We are mindful that in the court's decree to which the agreement of these parties is attached there is recital that the payments of money and the performance of the other provisions in the agreement by defendant shall be in lieu of her dower rights in the property of defendant, and if the payments are made and the other provisions performed they shall be "in full satisfaction of all claims that she, the said Harriette C. Spence, may have in any property which her husband * * * now owns or may hereinafter own or in which he may have any interest." Relying upon this portion of the decree appellant strenuously urges that decision herein is controlled by Shafer v. Shafer, 257 Mich. 372, and possibly other cases of like purport. We are not in accord with this contention of appellant, but instead because of the express terms of the agreement involved in the instant *Page 105 case we think it is readily distinguishable from the ShaferCase. In addition to the portions of the agreement hereinbefore noted there were other provisions for disposition of properties which these parties then had and division of the proceeds derived therefrom. Further, a matter which is still more persuasive, by the agreement in the instant case the parties definitely referred to the payments which defendant agreed to make to plaintiff as alimony. Since they were so earmarked in the agreement, they should be held to be payments of alimony when embodied in the decree of the court. The instant case falls within Tessmer v. Tessmer, 261 Mich. 681; Green v. Green,282 Mich. 34.

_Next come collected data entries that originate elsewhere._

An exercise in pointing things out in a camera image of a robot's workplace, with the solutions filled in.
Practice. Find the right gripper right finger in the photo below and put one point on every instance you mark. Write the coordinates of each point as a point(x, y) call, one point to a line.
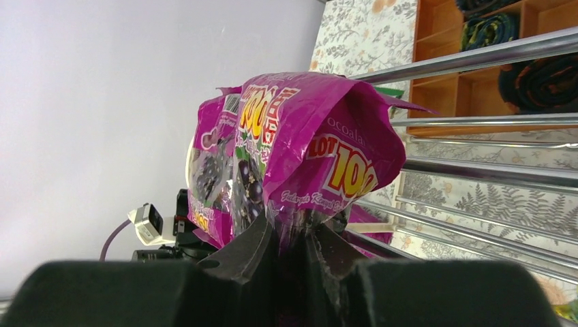
point(348, 289)

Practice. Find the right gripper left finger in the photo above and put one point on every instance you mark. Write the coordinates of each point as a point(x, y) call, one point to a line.
point(232, 287)

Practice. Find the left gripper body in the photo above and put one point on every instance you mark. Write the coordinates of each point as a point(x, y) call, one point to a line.
point(191, 243)

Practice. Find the purple candy bag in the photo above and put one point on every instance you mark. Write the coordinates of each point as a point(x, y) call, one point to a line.
point(208, 171)
point(257, 128)
point(335, 143)

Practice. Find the green candy bag on table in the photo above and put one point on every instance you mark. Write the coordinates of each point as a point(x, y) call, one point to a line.
point(387, 92)

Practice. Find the green yellow bag on shelf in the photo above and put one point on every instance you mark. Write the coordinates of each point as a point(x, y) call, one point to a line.
point(567, 311)

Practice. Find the white metal shelf rack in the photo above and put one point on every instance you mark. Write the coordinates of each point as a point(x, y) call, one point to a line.
point(370, 226)

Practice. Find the orange wooden divider tray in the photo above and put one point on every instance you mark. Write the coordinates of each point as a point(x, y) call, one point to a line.
point(439, 26)

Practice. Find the rolled dark orange sock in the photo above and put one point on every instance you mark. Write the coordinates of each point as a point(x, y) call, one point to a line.
point(542, 86)

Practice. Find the rolled green yellow sock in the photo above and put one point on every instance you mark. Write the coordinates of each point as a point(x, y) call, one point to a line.
point(489, 31)

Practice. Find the rolled dark sock back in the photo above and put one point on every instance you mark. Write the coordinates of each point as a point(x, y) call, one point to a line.
point(476, 8)

There is no merit to appellant's contention that a contempt proceeding instituted in this case by plaintiff prior to the amendment or clarification of the decree is res judicata of the present proceeding. Plaintiff's former petition was dismissed on defendant's motion without the court passing in any way upon the merits of plaintiff's petition charging that defendant was guilty of contempt of court. So far as appears from this record the subject matter of plaintiff's petition is now before the court for consideration upon its merits for the first time. Plaintiff's rights and defendant's obligations as now asserted have not previously been adjudicated.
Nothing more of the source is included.